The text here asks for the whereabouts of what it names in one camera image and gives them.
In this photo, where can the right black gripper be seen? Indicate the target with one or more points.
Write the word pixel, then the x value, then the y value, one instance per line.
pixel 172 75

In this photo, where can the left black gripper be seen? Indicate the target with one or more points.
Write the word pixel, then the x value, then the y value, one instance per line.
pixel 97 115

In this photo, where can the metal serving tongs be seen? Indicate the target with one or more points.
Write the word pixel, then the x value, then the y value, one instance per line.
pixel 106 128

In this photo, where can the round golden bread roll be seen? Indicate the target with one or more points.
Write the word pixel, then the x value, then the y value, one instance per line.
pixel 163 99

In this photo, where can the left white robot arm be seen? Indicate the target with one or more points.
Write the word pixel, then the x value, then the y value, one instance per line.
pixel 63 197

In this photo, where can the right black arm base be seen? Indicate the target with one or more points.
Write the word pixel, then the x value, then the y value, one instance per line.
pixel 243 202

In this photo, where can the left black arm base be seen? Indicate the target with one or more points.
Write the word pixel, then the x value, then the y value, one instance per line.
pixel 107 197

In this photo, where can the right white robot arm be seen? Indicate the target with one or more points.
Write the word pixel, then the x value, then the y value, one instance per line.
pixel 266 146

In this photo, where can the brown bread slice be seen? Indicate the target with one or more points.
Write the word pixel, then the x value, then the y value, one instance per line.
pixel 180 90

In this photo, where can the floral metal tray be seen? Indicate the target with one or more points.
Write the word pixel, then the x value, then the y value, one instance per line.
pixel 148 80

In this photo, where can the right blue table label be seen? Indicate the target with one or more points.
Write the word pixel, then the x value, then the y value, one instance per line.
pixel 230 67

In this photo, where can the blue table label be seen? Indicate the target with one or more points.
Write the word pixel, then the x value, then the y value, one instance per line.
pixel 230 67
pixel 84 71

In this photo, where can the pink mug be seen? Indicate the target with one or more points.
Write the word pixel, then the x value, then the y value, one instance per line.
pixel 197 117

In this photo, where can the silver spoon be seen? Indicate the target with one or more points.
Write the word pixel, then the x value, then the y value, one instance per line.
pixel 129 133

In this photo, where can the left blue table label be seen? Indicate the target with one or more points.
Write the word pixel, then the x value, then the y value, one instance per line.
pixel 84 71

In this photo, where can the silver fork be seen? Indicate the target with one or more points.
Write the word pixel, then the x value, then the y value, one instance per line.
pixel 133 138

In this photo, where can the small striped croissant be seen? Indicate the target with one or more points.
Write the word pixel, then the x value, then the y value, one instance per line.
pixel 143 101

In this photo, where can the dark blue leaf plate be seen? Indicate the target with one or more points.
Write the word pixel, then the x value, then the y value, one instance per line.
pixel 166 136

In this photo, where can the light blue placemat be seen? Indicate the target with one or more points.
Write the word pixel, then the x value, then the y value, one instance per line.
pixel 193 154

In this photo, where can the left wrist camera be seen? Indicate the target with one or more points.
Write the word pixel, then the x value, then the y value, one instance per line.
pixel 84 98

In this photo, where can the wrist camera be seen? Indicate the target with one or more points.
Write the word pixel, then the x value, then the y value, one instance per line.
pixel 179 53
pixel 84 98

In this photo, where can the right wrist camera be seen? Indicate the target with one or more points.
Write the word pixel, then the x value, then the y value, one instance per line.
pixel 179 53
_ _ _ _
### EXERCISE PROMPT
Retype the listing in full, keeping every word as it appears.

### SOLVED PROBLEM
The text here asks for the whereabouts of what it names in one camera image and gives them.
In this photo, where can the right black gripper be seen? Indicate the target with one or more points.
Write the word pixel, then the x value, then the y value, one instance per line.
pixel 172 75

In this photo, where can the left black gripper be seen? Indicate the target with one or more points.
Write the word pixel, then the x value, then the y value, one instance per line.
pixel 97 115

In this photo, where can the metal serving tongs be seen? Indicate the target with one or more points.
Write the word pixel, then the x value, then the y value, one instance per line.
pixel 106 128

In this photo, where can the round golden bread roll be seen? Indicate the target with one or more points.
Write the word pixel, then the x value, then the y value, one instance per line.
pixel 163 99

In this photo, where can the left white robot arm be seen? Indicate the target with one or more points.
Write the word pixel, then the x value, then the y value, one instance per line.
pixel 63 197

In this photo, where can the right black arm base be seen? Indicate the target with one or more points.
Write the word pixel, then the x value, then the y value, one instance per line.
pixel 243 202

In this photo, where can the left black arm base be seen? Indicate the target with one or more points.
Write the word pixel, then the x value, then the y value, one instance per line.
pixel 107 197

In this photo, where can the right white robot arm be seen? Indicate the target with one or more points.
Write the word pixel, then the x value, then the y value, one instance per line.
pixel 266 146

In this photo, where can the brown bread slice be seen? Indicate the target with one or more points.
Write the word pixel, then the x value, then the y value, one instance per line.
pixel 180 90

In this photo, where can the floral metal tray be seen? Indicate the target with one or more points.
Write the word pixel, then the x value, then the y value, one instance per line.
pixel 148 80

In this photo, where can the right blue table label be seen? Indicate the target with one or more points.
Write the word pixel, then the x value, then the y value, one instance per line.
pixel 230 67

In this photo, where can the blue table label be seen? Indicate the target with one or more points.
Write the word pixel, then the x value, then the y value, one instance per line.
pixel 230 67
pixel 84 71

In this photo, where can the pink mug be seen? Indicate the target with one or more points.
Write the word pixel, then the x value, then the y value, one instance per line.
pixel 197 117

In this photo, where can the silver spoon be seen? Indicate the target with one or more points.
Write the word pixel, then the x value, then the y value, one instance per line.
pixel 129 133

In this photo, where can the left blue table label be seen? Indicate the target with one or more points.
Write the word pixel, then the x value, then the y value, one instance per line.
pixel 84 71

In this photo, where can the silver fork be seen? Indicate the target with one or more points.
Write the word pixel, then the x value, then the y value, one instance per line.
pixel 133 138

In this photo, where can the small striped croissant be seen? Indicate the target with one or more points.
Write the word pixel, then the x value, then the y value, one instance per line.
pixel 143 101

In this photo, where can the dark blue leaf plate be seen? Indicate the target with one or more points.
Write the word pixel, then the x value, then the y value, one instance per line.
pixel 166 136

In this photo, where can the light blue placemat be seen? Indicate the target with one or more points.
Write the word pixel, then the x value, then the y value, one instance per line.
pixel 193 154

In this photo, where can the left wrist camera be seen? Indicate the target with one or more points.
Write the word pixel, then the x value, then the y value, one instance per line.
pixel 84 98

In this photo, where can the wrist camera be seen? Indicate the target with one or more points.
Write the word pixel, then the x value, then the y value, one instance per line.
pixel 179 53
pixel 84 98

In this photo, where can the right wrist camera be seen? Indicate the target with one or more points.
Write the word pixel, then the x value, then the y value, one instance per line.
pixel 179 53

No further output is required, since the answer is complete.